10:30ish order shipped

11:40 yesterday morning they arrived.

They look fine, well packed and overall very happy.

Brilliant service. Will most defiantly be making a bigger order in the near future.


----------



## LGM (Feb 1, 2014)

Ive always had fast delivery times. Product quality has always been spot on. Recently took a small break from injecting and could feel my sleep get worse in the week I was off. Will be starting again next week, boom dosing Ipam again, love it!


----------



## Buzzz_ (Jan 13, 2013)

Very good products too, GHRP-6 had me super hungry, great for bulking.


----------



## LGM (Feb 1, 2014)

Buzzz_ said:


> Very good products too, GHRP-6 had me super hungry, great for bulking.


 I love that when Im bulking. What dose were you using? I was getting hunger from the GHRP2 so I had to switch to Ipam when cutting. Tried HGH Frag for pre fasted cardio too which I found to be effective although a little more expensive. Also found it to make me less hungry.


----------



## Dark sim (May 18, 2013)

They didn't score so well in PScarb review

http://www.uk-muscle.co.uk/muscle-research-peptides/229894-peptides-comparison-test.html


----------



## Dark sim (May 18, 2013)

finlay04 said:


> So I decided to ahead and order my first lot of peptides for the health benefits than anything else. I had a shop around and they seemed a good price without worrying they were to cheap. So as a precaution I just ordered 5mg GHRP2 and 2mg mod grf-1.
> 
> Completed my order. Nice and simple, took maybe 5 min.
> 
> ...


You haven't bought enough MOD-GRF, you need 5mg of that. Its normally run 100mcg of each, 3 times daily.


----------



## LGM (Feb 1, 2014)

Dark sim said:


> They didn't score so well in PScarb review http://www.uk-muscle.co.uk/muscle-research-peptides/229894-peptides-comparison-test.html


 With all due respect to pscarb, I believe its always better to compare for yourself. Find out what works best for you. I must have sampled over 10 sources from the UK and US. I have heard many people say that peptidesuk.com peptides are good quality. But even so, I made sure I tried them myself (long time ago now). Even after I tried them and liked them, I have used others but went back to peptidesuk.com. I just do what @finlay04 does and order a small quantity first, just enough to run for 2-4 weeks. Normally enough time to see effects. I will be sticking to peptidesuk now.


----------



## silver (Feb 18, 2010)

Dark sim said:


> You haven't bought enough MOD-GRF, you need 5mg of that. Its normally run 100mcg of each, 3 times daily.


im aware. i did say it was a test order. Im ordering more next week


----------



## LGM (Feb 1, 2014)

Has anyone tried this yet? http://www.peptidesuk.com/Epitalon

Ive got some ready to try, looking forward to seeing the results.


----------



## DC1 (May 5, 2014)

I'm currently working through 2 months supply of of ipam and CJC w/o DAC.

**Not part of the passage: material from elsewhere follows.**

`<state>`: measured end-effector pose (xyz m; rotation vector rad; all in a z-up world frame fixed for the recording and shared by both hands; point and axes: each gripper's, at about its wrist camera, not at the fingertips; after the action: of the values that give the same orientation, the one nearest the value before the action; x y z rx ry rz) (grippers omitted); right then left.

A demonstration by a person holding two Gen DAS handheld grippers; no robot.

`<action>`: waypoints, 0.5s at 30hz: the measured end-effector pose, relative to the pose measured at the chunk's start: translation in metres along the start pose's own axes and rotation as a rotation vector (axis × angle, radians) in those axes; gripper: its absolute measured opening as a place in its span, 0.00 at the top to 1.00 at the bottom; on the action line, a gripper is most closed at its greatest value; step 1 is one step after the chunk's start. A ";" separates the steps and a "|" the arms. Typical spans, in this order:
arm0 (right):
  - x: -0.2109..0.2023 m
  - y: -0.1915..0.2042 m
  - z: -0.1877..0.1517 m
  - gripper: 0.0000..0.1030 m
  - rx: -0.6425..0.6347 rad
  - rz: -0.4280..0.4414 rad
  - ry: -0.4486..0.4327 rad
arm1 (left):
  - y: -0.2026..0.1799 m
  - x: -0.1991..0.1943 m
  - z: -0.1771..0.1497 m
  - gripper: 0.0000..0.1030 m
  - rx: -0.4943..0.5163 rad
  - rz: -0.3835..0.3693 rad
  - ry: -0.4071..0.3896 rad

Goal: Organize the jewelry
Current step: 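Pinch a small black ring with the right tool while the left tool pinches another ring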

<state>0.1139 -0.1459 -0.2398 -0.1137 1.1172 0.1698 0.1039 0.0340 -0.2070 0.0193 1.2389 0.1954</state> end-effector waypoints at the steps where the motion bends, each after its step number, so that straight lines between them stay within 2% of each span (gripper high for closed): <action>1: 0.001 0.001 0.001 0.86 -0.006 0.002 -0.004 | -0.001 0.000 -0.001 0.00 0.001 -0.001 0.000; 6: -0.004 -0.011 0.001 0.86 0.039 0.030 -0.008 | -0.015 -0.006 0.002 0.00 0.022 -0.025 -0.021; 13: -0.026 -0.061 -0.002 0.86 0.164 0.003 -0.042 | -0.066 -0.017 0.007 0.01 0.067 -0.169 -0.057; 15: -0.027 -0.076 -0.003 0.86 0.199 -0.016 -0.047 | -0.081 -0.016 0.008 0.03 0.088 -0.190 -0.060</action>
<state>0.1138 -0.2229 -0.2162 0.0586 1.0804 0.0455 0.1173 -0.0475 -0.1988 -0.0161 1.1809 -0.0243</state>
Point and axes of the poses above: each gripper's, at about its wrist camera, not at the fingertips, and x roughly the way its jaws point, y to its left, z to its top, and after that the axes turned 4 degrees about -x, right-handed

Not seeing anything too noticeable tho they are keeping me relatively lean during my PCT and I'm eating like a pig! Lol


----------



## Dark sim (May 18, 2013)

LGM said:


> With all due respect to pscarb, I believe its always better to compare for yourself. Find out what works best for you. I must have sampled over 10 sources from the UK and US. I have heard many people say that peptidesuk.com peptides are good quality. But even so, I made sure I tried them myself (long time ago now). Even after I tried them and liked them, I have used others but went back to peptidesuk.com. I just do what @finlay04 does and order a small quantity first, just enough to run for 2-4 weeks. Normally enough time to see effects. I will be sticking to peptidesuk now.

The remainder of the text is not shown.